のん パパパパパッと上がって、メイク直して、髪型を変えて、パパパパパッと1階に降りてということの繰り返しでした。後半、息が上がってきて。撮影のときは動きを止めるために息を止めたりするんですけど、息を止めていられないというか、座っていられないというか。「もういいですか!?」って(笑)。
――色々なキャラクターを演じる中で難しかったものもあると思います。
のん これ(本誌P42上段右)はアートな女子の対比の男子なんですけど、最初はアートな感じとか、カチッとした感じだったんですが、実際に出来上がった写真を見るとお笑い芸人さんにも見えるし、成金親父にも見えるし、不思議な感じになっちゃいました。でも、面白い感じに仕上がってよかったと思います。
――このテーマのセレクトは結構こだわっていましたね。
のん そうですね。ここはグラデーションになっているイメージだったので、隣り合う男子と男子はどうやって演じ分けるのか、という感じでした。
――男の子に見えるっているか、イケメンに見えるなんて声もありますよね。
のん ああ、そう言ってもらえると嬉しいです。
――男の子を演じるってことに関してはいかがでしたか。
のん 楽しかったです。男の人に対してライバル心があるので。
――本誌をお読み頂くと分かるのですが、インタビューの際もそうおっしゃっていましたね。
のん いろんな方達を想像しながらやっていました。これ(本誌P41上段左)は衣装的にRADWIMPSの野田洋次郎さんを想像してみたんですけど難しかったですね。
これ(本誌P42上段中)とかは髪型とかで、ちょっと矢沢さん。
こっち(本誌P42下段中)の女の子とかは野宮真貴さん。
一番「これはイケるのか?」ときつかったのは、このぶりっ子(P41下段左)。のん的には新鮮だと思うんですよ。一番難しかったです、ぶりっ子。
――ご自分のキャラからは一番遠い。
のん そうですね(笑)。
――でも、この企画は面白かったですね。
のん 面白かったですね。やっていたら面白いのですが、研究しなきゃなとも思いました。
■FLOAT――永瀬さんとワルイちゃん
――最後は「FLOAT / 未来への冒険」ですね。最初このコーナーは「FUTURE」としていたのですが、最終的に全タイトルを動詞に統一するために「FLOAT」としました。レトロフューチャーをテーマに写真家の永瀬沙世さんに撮っていただきました。撮影はすごかったですね。
のん すごかったです。あのスタジオに敷かれていたのはなんだったんですか。
――あれはミラーシートといって、鏡面になるシートを床に敷いたんですよね。これは永瀬さんが少し前にやった展示で、会場にミラーシートを床に敷いていたんです。それが今回の企画にマッチしたので、今回も取り入れたということです。スモークも焚いてましたね。

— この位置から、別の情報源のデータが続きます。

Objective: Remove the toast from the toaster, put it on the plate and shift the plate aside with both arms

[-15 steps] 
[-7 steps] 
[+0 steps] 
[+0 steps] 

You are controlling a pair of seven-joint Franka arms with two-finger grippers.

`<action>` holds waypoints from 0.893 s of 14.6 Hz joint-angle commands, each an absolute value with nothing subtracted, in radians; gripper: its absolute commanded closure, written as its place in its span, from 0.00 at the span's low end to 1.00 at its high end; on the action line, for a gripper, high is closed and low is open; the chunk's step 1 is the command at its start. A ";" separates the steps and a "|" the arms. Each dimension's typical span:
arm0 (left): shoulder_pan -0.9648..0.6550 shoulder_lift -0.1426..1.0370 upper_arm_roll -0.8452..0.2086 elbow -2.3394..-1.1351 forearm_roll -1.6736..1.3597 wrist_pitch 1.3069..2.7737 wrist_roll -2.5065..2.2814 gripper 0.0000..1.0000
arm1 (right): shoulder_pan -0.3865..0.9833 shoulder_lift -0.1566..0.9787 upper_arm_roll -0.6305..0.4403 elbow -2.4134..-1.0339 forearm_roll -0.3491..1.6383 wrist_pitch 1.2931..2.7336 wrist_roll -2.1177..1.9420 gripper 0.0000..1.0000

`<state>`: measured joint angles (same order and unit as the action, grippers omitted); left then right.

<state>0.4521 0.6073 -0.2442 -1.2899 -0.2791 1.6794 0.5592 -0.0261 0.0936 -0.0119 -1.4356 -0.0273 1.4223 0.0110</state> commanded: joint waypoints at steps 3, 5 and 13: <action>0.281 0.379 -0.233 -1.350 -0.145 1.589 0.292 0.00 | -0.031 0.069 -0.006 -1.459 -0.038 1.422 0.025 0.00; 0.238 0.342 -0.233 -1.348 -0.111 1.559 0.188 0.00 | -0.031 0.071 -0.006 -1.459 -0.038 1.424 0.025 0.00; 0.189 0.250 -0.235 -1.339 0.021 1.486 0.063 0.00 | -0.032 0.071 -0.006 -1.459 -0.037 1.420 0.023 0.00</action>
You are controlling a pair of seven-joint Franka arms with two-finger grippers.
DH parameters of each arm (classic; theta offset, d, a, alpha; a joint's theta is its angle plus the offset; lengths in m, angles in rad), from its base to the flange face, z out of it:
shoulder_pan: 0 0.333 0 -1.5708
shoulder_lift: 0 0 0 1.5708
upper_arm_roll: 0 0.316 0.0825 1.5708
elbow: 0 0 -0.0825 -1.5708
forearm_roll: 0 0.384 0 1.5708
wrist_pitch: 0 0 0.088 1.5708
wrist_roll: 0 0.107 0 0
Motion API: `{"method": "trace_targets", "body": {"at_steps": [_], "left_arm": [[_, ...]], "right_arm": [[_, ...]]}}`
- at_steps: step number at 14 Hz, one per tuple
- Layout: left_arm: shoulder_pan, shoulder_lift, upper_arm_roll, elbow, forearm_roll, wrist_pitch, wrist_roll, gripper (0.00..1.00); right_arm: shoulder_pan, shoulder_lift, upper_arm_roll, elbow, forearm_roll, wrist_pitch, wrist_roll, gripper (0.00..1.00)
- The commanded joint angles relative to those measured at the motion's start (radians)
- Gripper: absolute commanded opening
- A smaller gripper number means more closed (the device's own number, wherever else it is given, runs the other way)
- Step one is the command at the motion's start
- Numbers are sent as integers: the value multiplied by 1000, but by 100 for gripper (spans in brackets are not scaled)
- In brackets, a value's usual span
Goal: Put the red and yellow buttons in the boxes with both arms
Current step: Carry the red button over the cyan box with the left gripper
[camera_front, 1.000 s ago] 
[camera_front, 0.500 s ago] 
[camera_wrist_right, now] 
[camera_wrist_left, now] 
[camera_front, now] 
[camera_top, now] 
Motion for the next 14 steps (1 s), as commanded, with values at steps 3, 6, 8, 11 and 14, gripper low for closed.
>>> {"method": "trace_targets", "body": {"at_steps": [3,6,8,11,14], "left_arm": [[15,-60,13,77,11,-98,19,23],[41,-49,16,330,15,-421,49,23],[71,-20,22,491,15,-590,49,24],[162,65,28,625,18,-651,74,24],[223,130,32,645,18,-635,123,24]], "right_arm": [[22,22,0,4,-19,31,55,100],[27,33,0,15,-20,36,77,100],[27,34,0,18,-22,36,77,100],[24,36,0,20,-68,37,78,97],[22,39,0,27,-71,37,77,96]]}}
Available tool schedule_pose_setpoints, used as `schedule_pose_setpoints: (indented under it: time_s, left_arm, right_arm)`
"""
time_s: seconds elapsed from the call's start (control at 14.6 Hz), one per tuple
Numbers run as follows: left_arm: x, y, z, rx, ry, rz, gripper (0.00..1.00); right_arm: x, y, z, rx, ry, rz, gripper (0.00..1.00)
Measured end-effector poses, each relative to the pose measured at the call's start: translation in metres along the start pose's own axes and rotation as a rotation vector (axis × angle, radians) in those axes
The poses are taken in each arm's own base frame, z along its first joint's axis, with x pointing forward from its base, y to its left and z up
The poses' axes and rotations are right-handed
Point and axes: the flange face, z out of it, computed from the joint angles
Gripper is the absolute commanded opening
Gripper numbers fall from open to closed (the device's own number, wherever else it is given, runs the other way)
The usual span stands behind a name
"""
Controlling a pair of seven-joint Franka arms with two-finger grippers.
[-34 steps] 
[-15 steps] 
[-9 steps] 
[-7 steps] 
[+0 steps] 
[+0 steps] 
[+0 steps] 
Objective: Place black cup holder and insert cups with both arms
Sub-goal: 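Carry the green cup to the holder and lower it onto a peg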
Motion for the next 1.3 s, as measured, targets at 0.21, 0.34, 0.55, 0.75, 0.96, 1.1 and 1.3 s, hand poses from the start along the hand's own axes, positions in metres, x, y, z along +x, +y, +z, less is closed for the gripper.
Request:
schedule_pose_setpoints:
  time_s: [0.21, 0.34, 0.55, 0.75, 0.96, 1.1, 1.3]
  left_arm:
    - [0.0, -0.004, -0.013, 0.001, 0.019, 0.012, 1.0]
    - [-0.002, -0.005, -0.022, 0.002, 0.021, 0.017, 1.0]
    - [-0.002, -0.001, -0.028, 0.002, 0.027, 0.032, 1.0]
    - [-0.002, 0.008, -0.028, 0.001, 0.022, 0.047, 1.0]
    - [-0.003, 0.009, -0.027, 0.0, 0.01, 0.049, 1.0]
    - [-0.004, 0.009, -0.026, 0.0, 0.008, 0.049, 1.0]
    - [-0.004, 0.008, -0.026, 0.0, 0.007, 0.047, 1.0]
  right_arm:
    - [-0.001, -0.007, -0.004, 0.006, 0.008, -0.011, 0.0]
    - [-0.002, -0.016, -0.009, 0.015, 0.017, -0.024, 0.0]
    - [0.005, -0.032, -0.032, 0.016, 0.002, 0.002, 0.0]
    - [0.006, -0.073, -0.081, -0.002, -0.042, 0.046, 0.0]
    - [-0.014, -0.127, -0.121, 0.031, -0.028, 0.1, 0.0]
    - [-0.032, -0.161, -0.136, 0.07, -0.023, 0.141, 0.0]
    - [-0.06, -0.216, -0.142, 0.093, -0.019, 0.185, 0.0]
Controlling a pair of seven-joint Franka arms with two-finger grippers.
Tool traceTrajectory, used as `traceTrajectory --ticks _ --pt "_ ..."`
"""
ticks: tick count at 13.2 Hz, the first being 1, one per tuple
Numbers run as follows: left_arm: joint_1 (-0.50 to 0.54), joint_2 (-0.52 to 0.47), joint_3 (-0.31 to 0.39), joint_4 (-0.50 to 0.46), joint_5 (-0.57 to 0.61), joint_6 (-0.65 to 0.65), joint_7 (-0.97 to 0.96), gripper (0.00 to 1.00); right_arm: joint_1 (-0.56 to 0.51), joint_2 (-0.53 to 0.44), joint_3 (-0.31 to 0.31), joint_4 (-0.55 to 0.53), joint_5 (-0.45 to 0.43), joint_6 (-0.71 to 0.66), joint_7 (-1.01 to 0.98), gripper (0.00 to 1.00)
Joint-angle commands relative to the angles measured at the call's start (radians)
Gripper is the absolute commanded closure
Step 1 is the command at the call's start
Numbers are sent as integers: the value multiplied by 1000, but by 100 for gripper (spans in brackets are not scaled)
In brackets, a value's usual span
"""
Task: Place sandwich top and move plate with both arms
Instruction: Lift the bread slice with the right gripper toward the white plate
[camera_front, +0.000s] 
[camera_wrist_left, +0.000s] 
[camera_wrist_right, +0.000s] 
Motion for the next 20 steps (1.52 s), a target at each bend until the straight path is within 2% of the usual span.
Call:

のん 焚いてましたね。スモークも好きでした。衣装も未来的な感じで。あとお気に入りなのが、このコロンとページを転がるイメージの構成です。
――そうです、本当はこのページ(本誌P58-59)は縦に見るべきページなんですよね。
のん 写真を反転させて掲載するアイデアはすごいですよね。永瀬さんとの撮影は3度目くらいでした。
――今回の写真家の中では唯一の女性です。
のん 永瀬さんと初めて撮影をしたときに、のんが作った「ワルイちゃん」というキャラクターのキーホルダーをスタッフがカバンにつけていたんです。それを永瀬さんが見て「ええ、これすごい好きなんですがどこで売っているんですか?」とおっしゃっていて。のんが作っているって知らずに、LINEスタンプを使ってくださっていたんです。すごく嬉しくて「ぜひ使ってください」ってワルイちゃんの缶バッジを差し上げたら、ずっとマフラーにつけていて下さいました。嬉しかったです。
――今はワルイちゃん以外にもキャラクターは作られているのですか。
のん そうですね。キャラクターも発展させたいですね。
■2018年の抱負
――では最後になるのですが、のんさんの2018年の抱負を教えて頂けますか。
のん 今年はアルバムが出るので、それに合わせてツアーをやりたいなと計画しています。あとは、のんが映像を作る企画があって、それを今編集中で、面白くしたいなあと思っています。一言でまとめないといけないですよね(笑)。そういう“面白いっぽい”ものをみなさんに楽しんで頂きたいです。頑張ります!
――ありがとうございました。のんさんでした。
のん ありがとうございました。